Brief. Report only the number of lines in the entries below that hold the word "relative".

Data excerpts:
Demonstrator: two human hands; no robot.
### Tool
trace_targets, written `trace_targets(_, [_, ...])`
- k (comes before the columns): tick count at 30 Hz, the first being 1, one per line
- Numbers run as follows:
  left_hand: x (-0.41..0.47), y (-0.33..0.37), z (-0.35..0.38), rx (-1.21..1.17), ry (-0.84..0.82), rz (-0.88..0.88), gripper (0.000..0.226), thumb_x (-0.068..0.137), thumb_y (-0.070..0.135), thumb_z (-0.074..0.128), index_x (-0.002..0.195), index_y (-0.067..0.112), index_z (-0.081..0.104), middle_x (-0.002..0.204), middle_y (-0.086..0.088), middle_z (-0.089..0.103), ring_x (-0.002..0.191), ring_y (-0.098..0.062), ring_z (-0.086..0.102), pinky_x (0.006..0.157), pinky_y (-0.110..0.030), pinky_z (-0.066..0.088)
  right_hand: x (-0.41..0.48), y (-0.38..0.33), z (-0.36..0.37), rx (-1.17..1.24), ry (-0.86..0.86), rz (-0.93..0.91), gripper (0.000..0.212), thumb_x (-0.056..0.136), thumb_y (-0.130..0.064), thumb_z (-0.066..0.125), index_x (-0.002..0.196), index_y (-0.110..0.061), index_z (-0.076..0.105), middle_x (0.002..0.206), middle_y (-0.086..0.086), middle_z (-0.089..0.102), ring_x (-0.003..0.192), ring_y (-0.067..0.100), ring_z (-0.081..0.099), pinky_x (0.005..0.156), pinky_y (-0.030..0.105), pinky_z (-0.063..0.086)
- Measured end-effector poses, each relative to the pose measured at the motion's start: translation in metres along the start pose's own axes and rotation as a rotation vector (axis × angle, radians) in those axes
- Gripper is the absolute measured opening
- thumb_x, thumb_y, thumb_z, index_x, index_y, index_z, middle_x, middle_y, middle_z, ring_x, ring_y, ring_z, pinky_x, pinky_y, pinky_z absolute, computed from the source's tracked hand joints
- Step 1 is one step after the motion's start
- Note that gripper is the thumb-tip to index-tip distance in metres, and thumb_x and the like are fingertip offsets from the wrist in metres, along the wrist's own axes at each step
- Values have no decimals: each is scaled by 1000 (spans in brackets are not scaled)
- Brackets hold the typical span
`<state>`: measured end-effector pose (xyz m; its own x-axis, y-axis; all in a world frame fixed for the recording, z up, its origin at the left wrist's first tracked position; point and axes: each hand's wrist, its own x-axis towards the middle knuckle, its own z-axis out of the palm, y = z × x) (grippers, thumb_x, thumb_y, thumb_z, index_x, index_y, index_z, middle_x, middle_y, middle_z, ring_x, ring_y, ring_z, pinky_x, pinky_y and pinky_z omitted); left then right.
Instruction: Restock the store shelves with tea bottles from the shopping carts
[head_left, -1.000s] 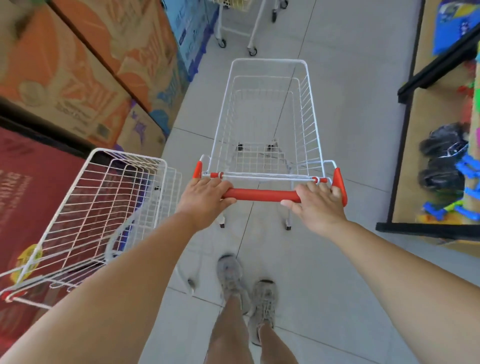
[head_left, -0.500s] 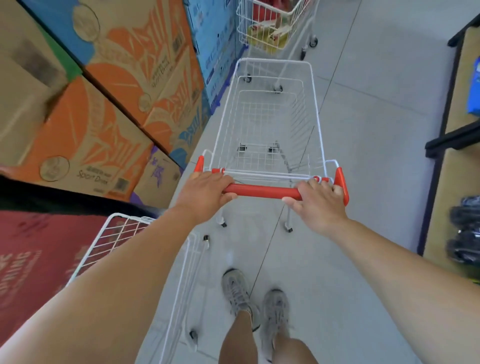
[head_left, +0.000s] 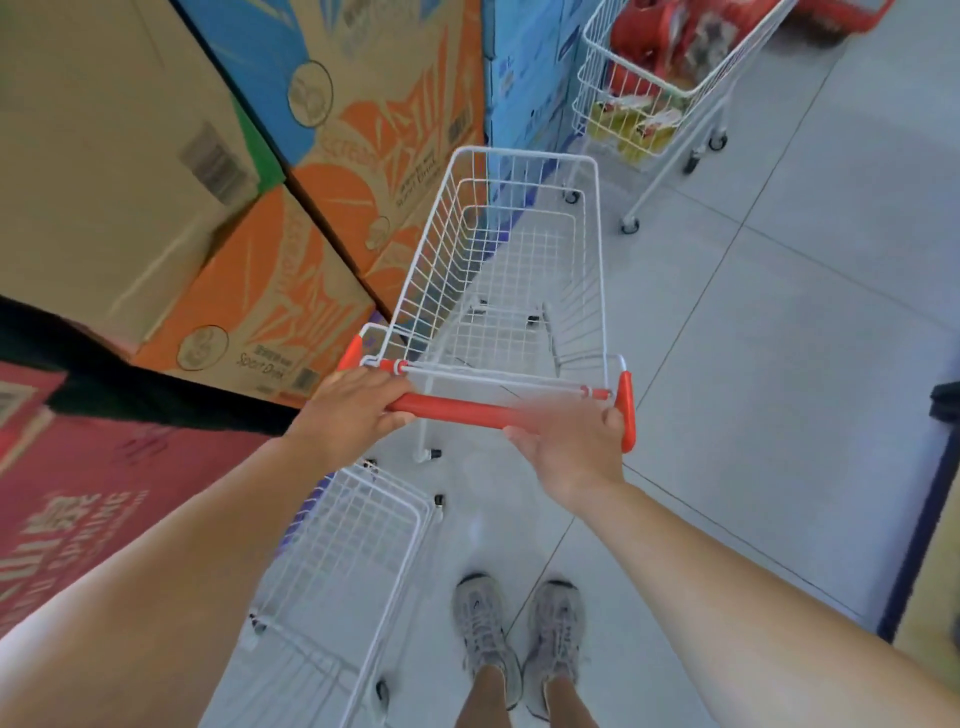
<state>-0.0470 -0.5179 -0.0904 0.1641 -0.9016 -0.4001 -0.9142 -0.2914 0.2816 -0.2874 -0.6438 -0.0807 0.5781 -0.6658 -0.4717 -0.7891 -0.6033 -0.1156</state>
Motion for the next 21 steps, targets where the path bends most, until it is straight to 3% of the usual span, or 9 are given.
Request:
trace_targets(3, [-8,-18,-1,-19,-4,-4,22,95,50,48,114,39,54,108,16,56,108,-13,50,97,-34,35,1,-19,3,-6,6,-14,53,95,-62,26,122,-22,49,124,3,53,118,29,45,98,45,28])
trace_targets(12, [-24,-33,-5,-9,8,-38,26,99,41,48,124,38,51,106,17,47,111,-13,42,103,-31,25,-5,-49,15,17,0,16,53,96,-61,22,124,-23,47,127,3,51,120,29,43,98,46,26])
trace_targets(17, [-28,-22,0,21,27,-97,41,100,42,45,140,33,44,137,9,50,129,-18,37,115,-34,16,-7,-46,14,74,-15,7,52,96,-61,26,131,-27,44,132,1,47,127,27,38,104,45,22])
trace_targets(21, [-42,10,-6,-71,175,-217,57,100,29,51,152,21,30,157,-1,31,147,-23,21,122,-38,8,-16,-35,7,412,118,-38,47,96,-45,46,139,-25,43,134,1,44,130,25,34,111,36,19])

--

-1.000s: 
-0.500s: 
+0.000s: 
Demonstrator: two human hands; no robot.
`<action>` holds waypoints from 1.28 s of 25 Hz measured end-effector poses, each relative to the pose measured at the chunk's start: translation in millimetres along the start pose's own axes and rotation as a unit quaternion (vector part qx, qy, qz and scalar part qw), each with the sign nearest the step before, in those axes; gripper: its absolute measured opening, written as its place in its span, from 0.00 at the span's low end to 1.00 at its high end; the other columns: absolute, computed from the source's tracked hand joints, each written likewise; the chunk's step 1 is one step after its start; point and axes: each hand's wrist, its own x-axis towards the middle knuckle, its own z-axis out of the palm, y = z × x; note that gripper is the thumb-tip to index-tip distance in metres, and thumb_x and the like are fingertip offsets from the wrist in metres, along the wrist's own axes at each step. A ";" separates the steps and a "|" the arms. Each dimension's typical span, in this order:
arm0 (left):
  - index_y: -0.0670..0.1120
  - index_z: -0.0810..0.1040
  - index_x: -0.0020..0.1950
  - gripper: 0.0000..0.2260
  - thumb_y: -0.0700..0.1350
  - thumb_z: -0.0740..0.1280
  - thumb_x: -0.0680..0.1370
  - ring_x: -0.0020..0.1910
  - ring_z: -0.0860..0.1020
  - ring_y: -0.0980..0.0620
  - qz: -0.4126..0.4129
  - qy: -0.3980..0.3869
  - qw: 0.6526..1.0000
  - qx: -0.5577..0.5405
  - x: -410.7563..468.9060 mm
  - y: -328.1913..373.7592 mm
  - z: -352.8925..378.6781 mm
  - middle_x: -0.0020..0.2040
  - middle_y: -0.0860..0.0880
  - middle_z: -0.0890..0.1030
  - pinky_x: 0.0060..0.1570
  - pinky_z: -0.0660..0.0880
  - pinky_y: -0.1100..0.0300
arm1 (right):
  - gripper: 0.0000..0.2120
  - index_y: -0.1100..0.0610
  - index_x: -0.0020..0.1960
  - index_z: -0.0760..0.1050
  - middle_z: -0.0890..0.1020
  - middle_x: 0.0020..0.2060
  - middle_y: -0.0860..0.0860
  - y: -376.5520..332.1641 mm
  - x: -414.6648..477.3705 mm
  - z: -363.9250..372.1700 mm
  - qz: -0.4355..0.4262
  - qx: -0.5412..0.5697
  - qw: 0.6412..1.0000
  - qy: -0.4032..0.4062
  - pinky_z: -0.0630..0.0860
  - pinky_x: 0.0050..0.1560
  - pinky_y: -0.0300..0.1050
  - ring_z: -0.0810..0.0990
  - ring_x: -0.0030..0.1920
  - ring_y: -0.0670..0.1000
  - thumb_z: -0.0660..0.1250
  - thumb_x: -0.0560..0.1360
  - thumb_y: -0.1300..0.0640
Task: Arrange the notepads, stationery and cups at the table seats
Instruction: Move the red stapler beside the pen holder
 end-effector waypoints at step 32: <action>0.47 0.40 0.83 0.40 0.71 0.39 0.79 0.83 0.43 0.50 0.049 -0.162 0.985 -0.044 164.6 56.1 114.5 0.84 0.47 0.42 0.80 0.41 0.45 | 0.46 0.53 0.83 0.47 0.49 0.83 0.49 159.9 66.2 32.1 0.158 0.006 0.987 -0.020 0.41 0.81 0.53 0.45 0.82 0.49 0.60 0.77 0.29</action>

Problem solution. 2